Another exciting finding associated with the study is the previously unknown way these particular brain tumor cells seem to cozy up into their environment, nesting, if you will, with neighboring cells.  By giving off tiny microvesicles, sacs enclosed in membrane, glioblastoma cells bond with healthy brain cells nearby and somehow alter them at the genetic level.  Once united, the microvesicles entice healthy brain cells to grow new blood vessels to feed the tumor.

In a ground-breaking discovery, the research team, led by Xandra Breakefield and John Skog, was able to detect these microvesicles, positive evidence of malignant brain tumor, in the blood samples from the biopsies.  In some cases, blood tests revealed glioma when biopsies were negative.

Breakefield describes the spread of microvesicles as a budding process, during which a microvesicle attaches itself to a healthy (host) cell and relays genetic information that alters the host’s protein production so that it grows a shared blood supply with the cancerous cells.  She also suggests they do so with a vengeance, secreting such an abundant supply of microvesicles that the excess spills over into the blood supply.

Upon examination of the vesicles’ RNA and protein content, Breakefield and colleagues discovered a glimpse of genetic activity within the tumor itself, somewhat like a snapshot into the center of the cancer at that particular moment in time.  One particular mutation, EGFRvIII, affects a growth factor receptor.  It is this biomarker that signals the presence of glioblastoma.
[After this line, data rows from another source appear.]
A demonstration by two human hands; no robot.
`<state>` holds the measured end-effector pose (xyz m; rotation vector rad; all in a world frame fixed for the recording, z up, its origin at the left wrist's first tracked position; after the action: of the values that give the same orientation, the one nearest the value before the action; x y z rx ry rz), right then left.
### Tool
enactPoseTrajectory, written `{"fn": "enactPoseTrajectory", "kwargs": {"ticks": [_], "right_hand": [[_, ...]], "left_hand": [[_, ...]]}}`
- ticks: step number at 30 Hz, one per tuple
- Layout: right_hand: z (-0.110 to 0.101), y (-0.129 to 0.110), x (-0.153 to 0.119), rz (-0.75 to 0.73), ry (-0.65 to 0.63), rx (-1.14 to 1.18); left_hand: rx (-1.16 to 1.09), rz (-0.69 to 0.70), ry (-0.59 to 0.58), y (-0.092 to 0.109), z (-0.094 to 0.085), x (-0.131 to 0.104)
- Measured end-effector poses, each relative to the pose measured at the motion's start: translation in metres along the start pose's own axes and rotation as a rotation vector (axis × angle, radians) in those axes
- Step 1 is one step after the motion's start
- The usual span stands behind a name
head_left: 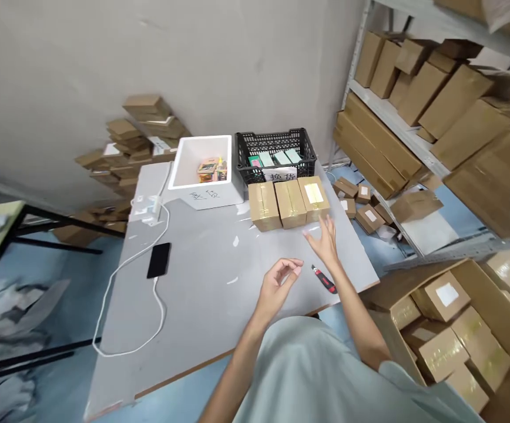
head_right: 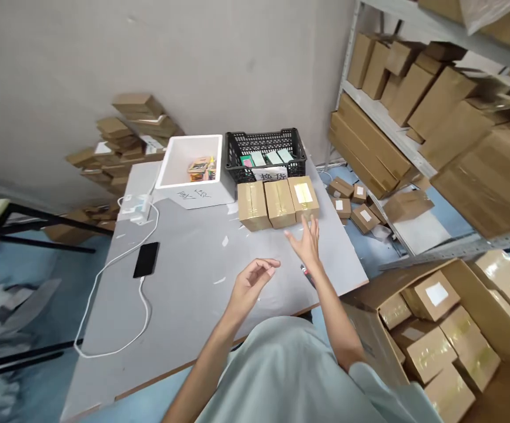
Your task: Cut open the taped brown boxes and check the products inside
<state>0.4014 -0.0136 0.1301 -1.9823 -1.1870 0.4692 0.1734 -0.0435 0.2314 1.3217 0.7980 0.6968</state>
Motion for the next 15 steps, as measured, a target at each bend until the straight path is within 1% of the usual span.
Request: {"fn": "enactPoseTrajectory", "kwargs": {"ticks": [2,3,4,6,8,11,15], "right_hand": [[0.008,0.015,0.069,0.06,-0.058,-0.053],[0.015,0.023,0.098,0.093,-0.093,-0.075],[0.023,0.032,0.122,0.126,-0.133,-0.096],[0.041,0.052,0.157,0.199,-0.218,-0.134],[0.057,0.071,0.174,0.248,-0.28,-0.182],[0.073,0.095,0.183,0.247,-0.304,-0.265],[0.083,0.109,0.187,0.265,-0.294,-0.319]], "left_hand": [[-0.005,-0.025,0.052,-0.004,0.011,0.016],[-0.007,-0.041,0.069,-0.007,0.015,0.022],[-0.006,-0.06,0.082,-0.01,0.019,0.026],[0.002,-0.099,0.114,-0.017,0.024,0.03],[0.015,-0.137,0.159,-0.023,0.024,0.033],[0.017,-0.183,0.223,-0.032,0.021,0.039],[0.004,-0.228,0.247,-0.039,0.021,0.047]]}}
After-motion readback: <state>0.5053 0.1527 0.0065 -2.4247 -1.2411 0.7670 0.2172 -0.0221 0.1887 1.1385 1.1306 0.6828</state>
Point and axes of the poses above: each hand's wrist, its own x-axis towards the middle knuckle, its own z-axis out of the palm, y = z × x, the point moved 3 cm from there along x, towards the middle knuckle, and after that the axes turned 4 degrees about -y, right-handed, at the moved point
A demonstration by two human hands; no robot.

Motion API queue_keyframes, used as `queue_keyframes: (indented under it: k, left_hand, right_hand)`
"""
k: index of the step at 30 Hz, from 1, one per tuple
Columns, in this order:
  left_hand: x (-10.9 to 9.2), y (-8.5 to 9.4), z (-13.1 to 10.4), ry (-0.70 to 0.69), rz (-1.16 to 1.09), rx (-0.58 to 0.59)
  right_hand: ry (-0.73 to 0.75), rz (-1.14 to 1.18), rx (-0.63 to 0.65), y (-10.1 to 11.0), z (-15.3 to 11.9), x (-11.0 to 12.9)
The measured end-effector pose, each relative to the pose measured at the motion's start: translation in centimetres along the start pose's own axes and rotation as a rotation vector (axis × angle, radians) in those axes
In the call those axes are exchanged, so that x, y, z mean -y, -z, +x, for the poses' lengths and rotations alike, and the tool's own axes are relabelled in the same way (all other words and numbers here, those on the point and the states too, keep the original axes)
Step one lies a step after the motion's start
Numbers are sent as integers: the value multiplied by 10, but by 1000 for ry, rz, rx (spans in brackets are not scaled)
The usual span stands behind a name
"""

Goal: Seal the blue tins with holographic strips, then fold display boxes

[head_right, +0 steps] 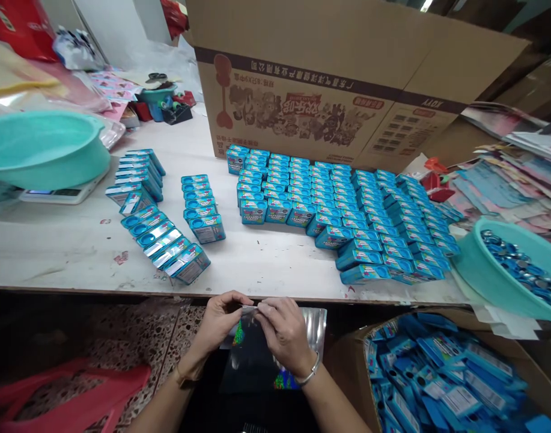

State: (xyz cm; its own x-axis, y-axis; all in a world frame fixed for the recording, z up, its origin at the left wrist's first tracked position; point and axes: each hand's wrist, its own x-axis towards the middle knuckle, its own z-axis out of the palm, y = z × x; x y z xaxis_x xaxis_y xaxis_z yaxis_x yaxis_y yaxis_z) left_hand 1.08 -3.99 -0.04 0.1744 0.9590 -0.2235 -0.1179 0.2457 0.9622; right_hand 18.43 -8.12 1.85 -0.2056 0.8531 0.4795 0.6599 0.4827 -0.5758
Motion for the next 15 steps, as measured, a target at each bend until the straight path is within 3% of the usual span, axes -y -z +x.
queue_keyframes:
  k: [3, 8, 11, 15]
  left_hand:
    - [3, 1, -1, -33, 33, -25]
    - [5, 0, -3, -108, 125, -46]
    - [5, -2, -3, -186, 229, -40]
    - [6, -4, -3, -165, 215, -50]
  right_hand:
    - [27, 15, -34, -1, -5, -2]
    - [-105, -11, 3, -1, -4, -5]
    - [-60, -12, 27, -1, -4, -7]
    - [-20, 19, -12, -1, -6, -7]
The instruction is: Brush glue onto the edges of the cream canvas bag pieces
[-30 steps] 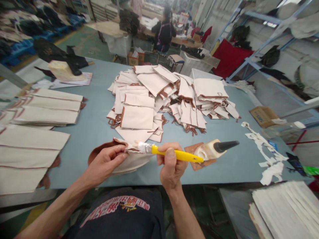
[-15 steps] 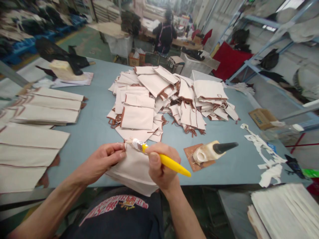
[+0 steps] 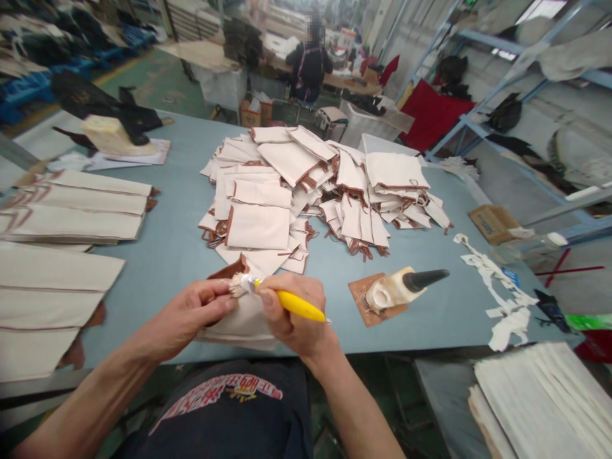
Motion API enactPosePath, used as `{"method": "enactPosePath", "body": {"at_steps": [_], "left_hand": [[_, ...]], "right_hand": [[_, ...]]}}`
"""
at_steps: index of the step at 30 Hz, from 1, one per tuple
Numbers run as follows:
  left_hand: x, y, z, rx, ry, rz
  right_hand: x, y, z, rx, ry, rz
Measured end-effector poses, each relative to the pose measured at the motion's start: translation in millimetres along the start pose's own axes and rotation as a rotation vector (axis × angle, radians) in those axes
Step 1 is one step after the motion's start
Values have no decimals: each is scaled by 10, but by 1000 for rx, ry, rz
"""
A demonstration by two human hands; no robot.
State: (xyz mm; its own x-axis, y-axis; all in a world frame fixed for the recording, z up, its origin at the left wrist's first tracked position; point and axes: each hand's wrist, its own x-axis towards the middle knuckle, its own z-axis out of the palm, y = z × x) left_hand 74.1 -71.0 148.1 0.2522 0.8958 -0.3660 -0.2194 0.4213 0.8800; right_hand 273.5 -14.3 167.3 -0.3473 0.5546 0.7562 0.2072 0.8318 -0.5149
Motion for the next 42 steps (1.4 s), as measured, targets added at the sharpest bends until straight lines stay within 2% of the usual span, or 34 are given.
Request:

Skog studied biopsies from 30 suspected glioblastoma cases, of which he diagnosed 14 as positive for EGFRvIII, signaling brain cancer.  Blood analysis formed the second round of tests for the 30 biopsies and it came with shocking results.  Blood analysis of two biopsies said to be free of all signs of glioma actually  tested positive, instead, for presence of the EGFRvIII mutation, thereby identifying the presence of brain cancer before any other symptoms were apparent to patient or physician, a finding described by Dr. Paul Graham Fisher, a Stanford University neuro-oncologist, as “Hot darn, that’s just incredible.”